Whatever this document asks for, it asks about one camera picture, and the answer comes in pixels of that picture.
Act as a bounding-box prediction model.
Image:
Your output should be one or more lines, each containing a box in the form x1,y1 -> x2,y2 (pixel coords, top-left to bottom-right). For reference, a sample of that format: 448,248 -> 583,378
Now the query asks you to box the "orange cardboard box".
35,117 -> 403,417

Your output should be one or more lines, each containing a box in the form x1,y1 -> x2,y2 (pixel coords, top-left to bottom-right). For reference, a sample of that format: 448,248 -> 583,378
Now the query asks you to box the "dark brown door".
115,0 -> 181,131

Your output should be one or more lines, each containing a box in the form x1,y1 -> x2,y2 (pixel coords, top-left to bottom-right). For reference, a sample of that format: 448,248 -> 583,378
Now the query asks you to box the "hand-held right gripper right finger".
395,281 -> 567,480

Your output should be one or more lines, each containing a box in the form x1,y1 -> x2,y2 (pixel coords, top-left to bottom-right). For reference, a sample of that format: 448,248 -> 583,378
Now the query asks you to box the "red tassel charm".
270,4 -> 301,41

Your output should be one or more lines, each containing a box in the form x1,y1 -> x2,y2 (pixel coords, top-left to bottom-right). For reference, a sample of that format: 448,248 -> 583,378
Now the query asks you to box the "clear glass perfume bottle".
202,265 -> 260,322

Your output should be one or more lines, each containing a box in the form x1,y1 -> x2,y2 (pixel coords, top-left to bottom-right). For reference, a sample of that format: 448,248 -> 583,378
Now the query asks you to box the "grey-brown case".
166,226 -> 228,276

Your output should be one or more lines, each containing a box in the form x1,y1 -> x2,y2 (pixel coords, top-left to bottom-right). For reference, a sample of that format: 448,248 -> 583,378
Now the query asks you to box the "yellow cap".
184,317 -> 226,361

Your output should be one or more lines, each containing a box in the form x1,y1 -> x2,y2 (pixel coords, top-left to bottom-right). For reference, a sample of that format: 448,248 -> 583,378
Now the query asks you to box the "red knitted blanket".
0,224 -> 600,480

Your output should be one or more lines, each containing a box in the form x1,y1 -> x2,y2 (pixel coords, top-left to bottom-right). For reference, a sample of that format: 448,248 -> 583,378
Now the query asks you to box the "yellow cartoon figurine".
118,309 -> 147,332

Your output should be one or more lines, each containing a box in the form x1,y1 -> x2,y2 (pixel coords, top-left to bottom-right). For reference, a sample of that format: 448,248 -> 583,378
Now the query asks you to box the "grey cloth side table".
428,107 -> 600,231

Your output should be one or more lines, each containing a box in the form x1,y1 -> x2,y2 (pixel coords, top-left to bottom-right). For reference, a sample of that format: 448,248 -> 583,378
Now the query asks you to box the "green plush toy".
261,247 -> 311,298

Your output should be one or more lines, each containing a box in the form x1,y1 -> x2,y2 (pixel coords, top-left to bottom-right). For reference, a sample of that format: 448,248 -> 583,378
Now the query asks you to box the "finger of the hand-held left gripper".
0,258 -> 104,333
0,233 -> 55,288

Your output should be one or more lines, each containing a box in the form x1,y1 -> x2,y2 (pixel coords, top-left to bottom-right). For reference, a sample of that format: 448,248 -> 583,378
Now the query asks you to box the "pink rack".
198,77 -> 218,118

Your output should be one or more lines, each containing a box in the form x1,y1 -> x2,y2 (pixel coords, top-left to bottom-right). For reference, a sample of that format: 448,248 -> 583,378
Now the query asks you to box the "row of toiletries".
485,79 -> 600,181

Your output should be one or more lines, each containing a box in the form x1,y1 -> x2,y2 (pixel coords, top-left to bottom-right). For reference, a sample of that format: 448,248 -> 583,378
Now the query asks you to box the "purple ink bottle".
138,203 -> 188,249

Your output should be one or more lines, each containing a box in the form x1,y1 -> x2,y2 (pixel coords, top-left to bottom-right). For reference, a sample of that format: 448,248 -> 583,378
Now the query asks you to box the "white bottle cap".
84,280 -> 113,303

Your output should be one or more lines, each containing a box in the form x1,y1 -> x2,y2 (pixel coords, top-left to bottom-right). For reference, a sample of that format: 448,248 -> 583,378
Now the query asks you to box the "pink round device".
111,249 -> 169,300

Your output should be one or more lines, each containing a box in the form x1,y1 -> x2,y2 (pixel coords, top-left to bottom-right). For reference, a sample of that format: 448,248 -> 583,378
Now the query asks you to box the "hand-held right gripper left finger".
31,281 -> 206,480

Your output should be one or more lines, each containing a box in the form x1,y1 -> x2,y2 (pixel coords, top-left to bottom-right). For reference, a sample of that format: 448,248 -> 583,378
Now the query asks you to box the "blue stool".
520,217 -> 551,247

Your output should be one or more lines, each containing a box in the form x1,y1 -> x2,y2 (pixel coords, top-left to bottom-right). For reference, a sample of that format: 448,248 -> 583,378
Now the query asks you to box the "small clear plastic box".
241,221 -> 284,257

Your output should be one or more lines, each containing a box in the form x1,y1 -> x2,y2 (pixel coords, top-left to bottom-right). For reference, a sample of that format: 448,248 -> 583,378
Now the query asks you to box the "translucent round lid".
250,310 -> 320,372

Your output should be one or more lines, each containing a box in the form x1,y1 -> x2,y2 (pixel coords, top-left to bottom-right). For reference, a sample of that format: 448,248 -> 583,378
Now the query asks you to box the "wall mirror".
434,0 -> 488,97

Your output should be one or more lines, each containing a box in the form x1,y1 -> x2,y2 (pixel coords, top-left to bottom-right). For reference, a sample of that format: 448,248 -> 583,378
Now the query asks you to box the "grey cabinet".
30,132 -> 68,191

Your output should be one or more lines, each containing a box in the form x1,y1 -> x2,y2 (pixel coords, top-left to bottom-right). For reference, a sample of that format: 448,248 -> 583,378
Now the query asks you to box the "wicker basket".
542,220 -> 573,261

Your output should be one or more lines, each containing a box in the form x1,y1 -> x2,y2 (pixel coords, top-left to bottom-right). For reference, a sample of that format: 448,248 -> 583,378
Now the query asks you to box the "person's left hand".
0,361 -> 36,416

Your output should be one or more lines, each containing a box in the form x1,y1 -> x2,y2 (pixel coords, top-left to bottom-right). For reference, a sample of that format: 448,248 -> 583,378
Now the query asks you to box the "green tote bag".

[ASSIGNED TASK]: Output all of the data exactly.

[SOLVED EXERCISE]:
Whatever this document asks for, it asks about one camera picture, and the answer comes in pixels of that picture.
Act as a bounding-box prediction model.
Image:
Your output should be one or more lines, each containing a box in the form x1,y1 -> x2,y2 (pixel coords, top-left to bottom-right). For reference, a sample of that format: 448,248 -> 583,378
Now the query asks you to box the "orange cardboard box".
35,117 -> 403,417

Your output should be one or more lines, each containing a box in the form x1,y1 -> x2,y2 (pixel coords, top-left to bottom-right). For reference, a sample of that format: 448,248 -> 583,378
Now the query asks you to box the "dark brown door".
115,0 -> 181,131

Your output should be one or more lines, each containing a box in the form x1,y1 -> x2,y2 (pixel coords, top-left to bottom-right). For reference, a sample of that format: 448,248 -> 583,378
Now the query asks you to box the "hand-held right gripper right finger".
395,281 -> 567,480

Your output should be one or more lines, each containing a box in the form x1,y1 -> x2,y2 (pixel coords, top-left to bottom-right). For reference, a sample of that format: 448,248 -> 583,378
Now the query asks you to box the "red tassel charm".
270,4 -> 301,41

Your output should be one or more lines, each containing a box in the form x1,y1 -> x2,y2 (pixel coords, top-left to bottom-right). For reference, a sample of that format: 448,248 -> 583,378
Now the query asks you to box the "clear glass perfume bottle".
202,265 -> 260,322

Your output should be one or more lines, each containing a box in the form x1,y1 -> x2,y2 (pixel coords, top-left to bottom-right). For reference, a sample of that format: 448,248 -> 583,378
Now the query asks you to box the "grey-brown case".
166,226 -> 228,276

Your output should be one or more lines, each containing a box in the form x1,y1 -> x2,y2 (pixel coords, top-left to bottom-right). For reference, a sample of that format: 448,248 -> 583,378
Now the query asks you to box the "yellow cap".
184,317 -> 226,361

Your output should be one or more lines, each containing a box in the form x1,y1 -> x2,y2 (pixel coords, top-left to bottom-right). For reference, a sample of that format: 448,248 -> 583,378
Now the query asks you to box the "red knitted blanket".
0,224 -> 600,480

Your output should be one or more lines, each containing a box in the form x1,y1 -> x2,y2 (pixel coords, top-left to bottom-right). For reference, a sample of that format: 448,248 -> 583,378
Now the query asks you to box the "yellow cartoon figurine".
118,309 -> 147,332

Your output should be one or more lines, each containing a box in the form x1,y1 -> x2,y2 (pixel coords, top-left to bottom-right). For reference, a sample of that format: 448,248 -> 583,378
Now the query asks you to box the "grey cloth side table".
428,107 -> 600,231

Your output should be one or more lines, each containing a box in the form x1,y1 -> x2,y2 (pixel coords, top-left to bottom-right). For reference, a sample of that format: 448,248 -> 583,378
Now the query asks you to box the "green plush toy".
261,247 -> 311,298

Your output should be one or more lines, each containing a box in the form x1,y1 -> x2,y2 (pixel coords, top-left to bottom-right). For reference, a sample of that format: 448,248 -> 583,378
Now the query asks you to box the "finger of the hand-held left gripper".
0,258 -> 104,333
0,233 -> 55,288

Your output should be one or more lines, each containing a box in the form x1,y1 -> x2,y2 (pixel coords, top-left to bottom-right). For reference, a sample of that format: 448,248 -> 583,378
Now the query asks you to box the "pink rack".
198,77 -> 218,118

Your output should be one or more lines, each containing a box in the form x1,y1 -> x2,y2 (pixel coords, top-left to bottom-right). For reference, a sample of that format: 448,248 -> 583,378
Now the query asks you to box the "row of toiletries".
485,79 -> 600,181

Your output should be one or more lines, each containing a box in the form x1,y1 -> x2,y2 (pixel coords, top-left to bottom-right). For reference, a sample of that format: 448,248 -> 583,378
Now the query asks you to box the "purple ink bottle".
138,203 -> 188,249

Your output should be one or more lines, each containing a box in the form x1,y1 -> x2,y2 (pixel coords, top-left to bottom-right). For reference, a sample of that format: 448,248 -> 583,378
Now the query asks you to box the "white bottle cap".
84,280 -> 113,303

Your output should be one or more lines, each containing a box in the form x1,y1 -> x2,y2 (pixel coords, top-left to bottom-right). For reference, a sample of that format: 448,248 -> 583,378
Now the query asks you to box the "pink round device".
111,249 -> 169,300

Your output should be one or more lines, each containing a box in the form x1,y1 -> x2,y2 (pixel coords, top-left to bottom-right). For reference, a sample of that format: 448,248 -> 583,378
Now the query asks you to box the "hand-held right gripper left finger".
31,281 -> 206,480

Your output should be one or more lines, each containing a box in the form x1,y1 -> x2,y2 (pixel coords, top-left to bottom-right). For reference, a sample of that format: 448,248 -> 583,378
Now the query asks you to box the "blue stool".
520,217 -> 551,247

Your output should be one or more lines, each containing a box in the form x1,y1 -> x2,y2 (pixel coords, top-left to bottom-right). For reference, a sample of that format: 448,248 -> 583,378
Now the query asks you to box the "small clear plastic box".
241,221 -> 284,257

Your output should be one or more lines, each containing a box in the form x1,y1 -> x2,y2 (pixel coords, top-left to bottom-right). For reference, a sample of that format: 448,248 -> 583,378
Now the query asks you to box the "translucent round lid".
250,310 -> 320,372

Your output should be one or more lines, each containing a box in the form x1,y1 -> x2,y2 (pixel coords, top-left to bottom-right). For reference, a sample of that format: 448,248 -> 583,378
Now the query asks you to box the "wall mirror".
434,0 -> 488,97

Your output should be one or more lines, each containing a box in the form x1,y1 -> x2,y2 (pixel coords, top-left to bottom-right). For reference, a sample of that format: 448,248 -> 583,378
Now the query asks you to box the "grey cabinet".
30,132 -> 68,191

Your output should be one or more lines, each containing a box in the form x1,y1 -> x2,y2 (pixel coords, top-left to bottom-right). For reference, a sample of that format: 448,248 -> 583,378
Now the query asks you to box the "wicker basket".
542,220 -> 573,261

Your output should be one or more lines, each containing a box in the form x1,y1 -> x2,y2 (pixel coords, top-left to bottom-right). For reference, a sample of that format: 448,248 -> 583,378
Now the query asks you to box the "person's left hand".
0,361 -> 36,416

Your output should be one or more lines, each containing a box in the form x1,y1 -> x2,y2 (pixel coords, top-left to bottom-right). For reference, a sample of that format: 448,248 -> 583,378
Now the query asks you to box the "green tote bag".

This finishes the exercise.